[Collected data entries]
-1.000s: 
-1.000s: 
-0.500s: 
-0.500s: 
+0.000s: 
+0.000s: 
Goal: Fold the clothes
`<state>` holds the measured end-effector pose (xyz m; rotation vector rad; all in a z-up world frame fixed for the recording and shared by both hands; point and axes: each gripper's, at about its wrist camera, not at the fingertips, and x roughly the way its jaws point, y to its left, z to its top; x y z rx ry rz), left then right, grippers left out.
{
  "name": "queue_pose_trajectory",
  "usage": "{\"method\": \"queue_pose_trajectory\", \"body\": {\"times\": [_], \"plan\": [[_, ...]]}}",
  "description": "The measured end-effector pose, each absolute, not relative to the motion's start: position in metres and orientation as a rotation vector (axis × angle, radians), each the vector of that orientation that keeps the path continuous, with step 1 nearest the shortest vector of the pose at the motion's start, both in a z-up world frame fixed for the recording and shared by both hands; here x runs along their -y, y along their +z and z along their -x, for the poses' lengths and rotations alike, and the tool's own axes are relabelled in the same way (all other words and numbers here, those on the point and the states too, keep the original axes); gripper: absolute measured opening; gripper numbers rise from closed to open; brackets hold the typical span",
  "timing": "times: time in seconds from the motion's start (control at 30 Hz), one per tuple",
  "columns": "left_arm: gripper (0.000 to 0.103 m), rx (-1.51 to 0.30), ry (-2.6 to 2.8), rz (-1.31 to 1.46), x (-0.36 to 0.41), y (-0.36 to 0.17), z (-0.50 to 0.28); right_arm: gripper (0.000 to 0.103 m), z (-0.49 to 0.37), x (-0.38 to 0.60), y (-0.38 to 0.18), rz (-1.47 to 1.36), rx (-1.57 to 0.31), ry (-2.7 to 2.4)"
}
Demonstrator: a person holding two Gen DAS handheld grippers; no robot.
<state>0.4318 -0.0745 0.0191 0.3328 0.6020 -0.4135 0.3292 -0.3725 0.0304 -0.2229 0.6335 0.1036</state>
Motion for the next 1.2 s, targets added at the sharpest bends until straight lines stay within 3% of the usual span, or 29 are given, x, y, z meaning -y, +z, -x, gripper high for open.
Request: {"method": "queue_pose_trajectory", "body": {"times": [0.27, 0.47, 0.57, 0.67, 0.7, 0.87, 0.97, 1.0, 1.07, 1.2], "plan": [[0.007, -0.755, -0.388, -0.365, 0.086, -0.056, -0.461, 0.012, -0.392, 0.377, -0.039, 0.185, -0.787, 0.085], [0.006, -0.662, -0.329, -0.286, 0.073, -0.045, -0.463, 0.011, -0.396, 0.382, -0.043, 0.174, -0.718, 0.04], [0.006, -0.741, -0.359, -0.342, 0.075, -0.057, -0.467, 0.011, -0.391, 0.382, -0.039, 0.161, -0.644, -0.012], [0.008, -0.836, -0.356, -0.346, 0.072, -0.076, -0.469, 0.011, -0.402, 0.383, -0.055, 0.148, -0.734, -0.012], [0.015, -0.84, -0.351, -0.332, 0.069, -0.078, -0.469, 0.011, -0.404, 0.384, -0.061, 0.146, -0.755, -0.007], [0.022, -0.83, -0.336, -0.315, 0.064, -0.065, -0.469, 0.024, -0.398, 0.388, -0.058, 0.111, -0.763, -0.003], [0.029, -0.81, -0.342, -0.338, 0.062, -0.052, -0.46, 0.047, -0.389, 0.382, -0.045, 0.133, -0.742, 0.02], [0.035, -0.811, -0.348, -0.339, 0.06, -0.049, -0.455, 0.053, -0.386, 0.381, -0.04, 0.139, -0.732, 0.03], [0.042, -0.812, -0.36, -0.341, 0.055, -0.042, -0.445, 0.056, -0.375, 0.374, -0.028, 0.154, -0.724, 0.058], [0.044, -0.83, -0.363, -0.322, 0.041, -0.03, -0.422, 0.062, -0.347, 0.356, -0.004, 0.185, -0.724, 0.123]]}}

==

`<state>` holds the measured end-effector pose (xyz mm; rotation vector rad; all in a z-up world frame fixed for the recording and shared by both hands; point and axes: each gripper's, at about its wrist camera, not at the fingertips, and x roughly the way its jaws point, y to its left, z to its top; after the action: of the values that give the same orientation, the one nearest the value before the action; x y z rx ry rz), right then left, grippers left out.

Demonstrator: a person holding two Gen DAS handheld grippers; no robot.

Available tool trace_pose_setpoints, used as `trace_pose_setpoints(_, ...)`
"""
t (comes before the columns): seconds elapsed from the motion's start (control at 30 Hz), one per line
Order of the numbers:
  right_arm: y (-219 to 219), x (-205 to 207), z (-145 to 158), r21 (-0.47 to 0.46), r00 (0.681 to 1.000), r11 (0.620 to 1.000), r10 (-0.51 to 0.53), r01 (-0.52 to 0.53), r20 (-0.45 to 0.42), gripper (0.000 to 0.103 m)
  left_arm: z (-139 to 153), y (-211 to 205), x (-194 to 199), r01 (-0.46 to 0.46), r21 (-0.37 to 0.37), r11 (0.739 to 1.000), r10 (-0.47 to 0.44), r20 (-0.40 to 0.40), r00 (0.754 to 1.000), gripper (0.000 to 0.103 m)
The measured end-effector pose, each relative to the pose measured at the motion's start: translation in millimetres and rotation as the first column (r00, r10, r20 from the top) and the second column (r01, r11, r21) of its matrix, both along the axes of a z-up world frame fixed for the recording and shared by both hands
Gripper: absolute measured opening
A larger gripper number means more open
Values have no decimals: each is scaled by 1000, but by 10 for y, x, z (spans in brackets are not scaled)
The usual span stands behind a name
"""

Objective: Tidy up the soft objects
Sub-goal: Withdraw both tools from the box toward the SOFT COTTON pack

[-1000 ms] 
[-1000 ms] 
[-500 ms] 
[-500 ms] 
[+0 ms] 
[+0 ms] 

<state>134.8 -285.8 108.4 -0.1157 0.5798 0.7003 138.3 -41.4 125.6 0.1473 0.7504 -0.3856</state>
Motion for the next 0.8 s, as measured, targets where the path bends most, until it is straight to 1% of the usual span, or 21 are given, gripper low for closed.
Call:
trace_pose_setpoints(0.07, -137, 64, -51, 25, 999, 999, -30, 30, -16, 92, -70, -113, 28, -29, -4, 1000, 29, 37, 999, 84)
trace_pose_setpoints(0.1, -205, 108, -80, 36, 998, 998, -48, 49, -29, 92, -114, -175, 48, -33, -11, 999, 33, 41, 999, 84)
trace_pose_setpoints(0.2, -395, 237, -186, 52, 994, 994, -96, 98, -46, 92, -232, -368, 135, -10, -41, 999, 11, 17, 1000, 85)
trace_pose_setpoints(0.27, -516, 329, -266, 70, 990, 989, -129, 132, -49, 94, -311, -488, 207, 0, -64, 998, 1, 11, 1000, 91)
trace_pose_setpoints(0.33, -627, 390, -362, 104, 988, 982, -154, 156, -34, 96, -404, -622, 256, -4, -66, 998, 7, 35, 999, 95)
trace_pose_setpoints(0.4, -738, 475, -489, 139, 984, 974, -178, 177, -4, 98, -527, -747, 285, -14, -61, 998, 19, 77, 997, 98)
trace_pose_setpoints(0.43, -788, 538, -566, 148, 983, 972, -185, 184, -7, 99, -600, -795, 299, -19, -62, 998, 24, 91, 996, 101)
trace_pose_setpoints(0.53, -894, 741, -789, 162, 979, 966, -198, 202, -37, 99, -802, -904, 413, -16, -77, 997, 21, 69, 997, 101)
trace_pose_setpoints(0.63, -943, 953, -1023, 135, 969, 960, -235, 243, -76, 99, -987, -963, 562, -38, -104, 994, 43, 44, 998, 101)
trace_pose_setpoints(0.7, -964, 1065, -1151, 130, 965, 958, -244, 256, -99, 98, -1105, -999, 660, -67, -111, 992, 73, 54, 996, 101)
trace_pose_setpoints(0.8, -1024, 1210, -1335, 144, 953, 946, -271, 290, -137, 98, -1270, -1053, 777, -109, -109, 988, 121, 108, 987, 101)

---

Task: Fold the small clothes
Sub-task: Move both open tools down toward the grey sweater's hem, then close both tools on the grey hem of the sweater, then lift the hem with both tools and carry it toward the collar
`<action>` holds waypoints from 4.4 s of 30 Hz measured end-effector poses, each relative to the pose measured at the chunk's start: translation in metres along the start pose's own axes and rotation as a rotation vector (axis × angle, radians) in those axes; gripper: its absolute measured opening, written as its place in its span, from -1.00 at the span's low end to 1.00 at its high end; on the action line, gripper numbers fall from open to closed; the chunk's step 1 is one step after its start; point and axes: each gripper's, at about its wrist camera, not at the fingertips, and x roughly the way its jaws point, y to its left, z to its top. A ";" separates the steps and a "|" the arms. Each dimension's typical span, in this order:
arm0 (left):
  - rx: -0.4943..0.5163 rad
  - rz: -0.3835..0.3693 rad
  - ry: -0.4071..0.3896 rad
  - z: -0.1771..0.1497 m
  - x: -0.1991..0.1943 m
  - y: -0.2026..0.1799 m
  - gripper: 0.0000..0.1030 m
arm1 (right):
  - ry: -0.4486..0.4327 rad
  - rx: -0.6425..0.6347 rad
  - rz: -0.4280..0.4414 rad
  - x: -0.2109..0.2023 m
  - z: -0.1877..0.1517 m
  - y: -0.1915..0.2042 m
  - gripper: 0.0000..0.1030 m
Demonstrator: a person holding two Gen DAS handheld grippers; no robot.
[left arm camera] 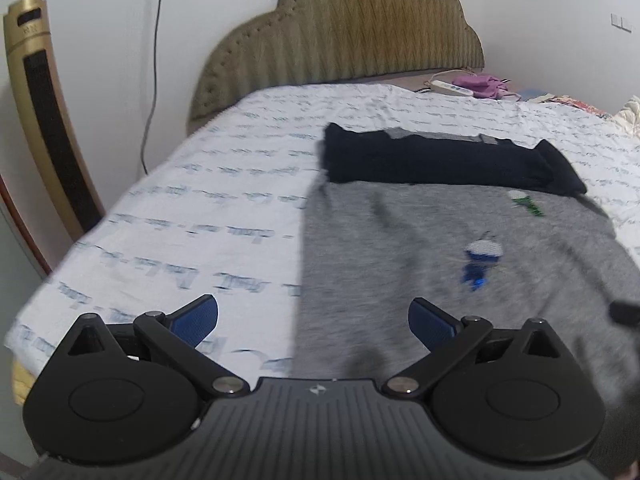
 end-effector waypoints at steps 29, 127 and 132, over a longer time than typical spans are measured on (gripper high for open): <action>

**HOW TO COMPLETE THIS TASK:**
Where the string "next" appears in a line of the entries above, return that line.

**SOLVED PROBLEM:**
Motion for the next 1.2 s, targets added at the sharpest bends until straight lines stay within 3% of the usual span, or 29 are given, x, y, z meaning -y, +z, -x, gripper high for open.
Motion for the next 0.8 s, as measured, targets where the path bends most, until it is straight to 1% of the usual span, or 21 are given, gripper low for closed.

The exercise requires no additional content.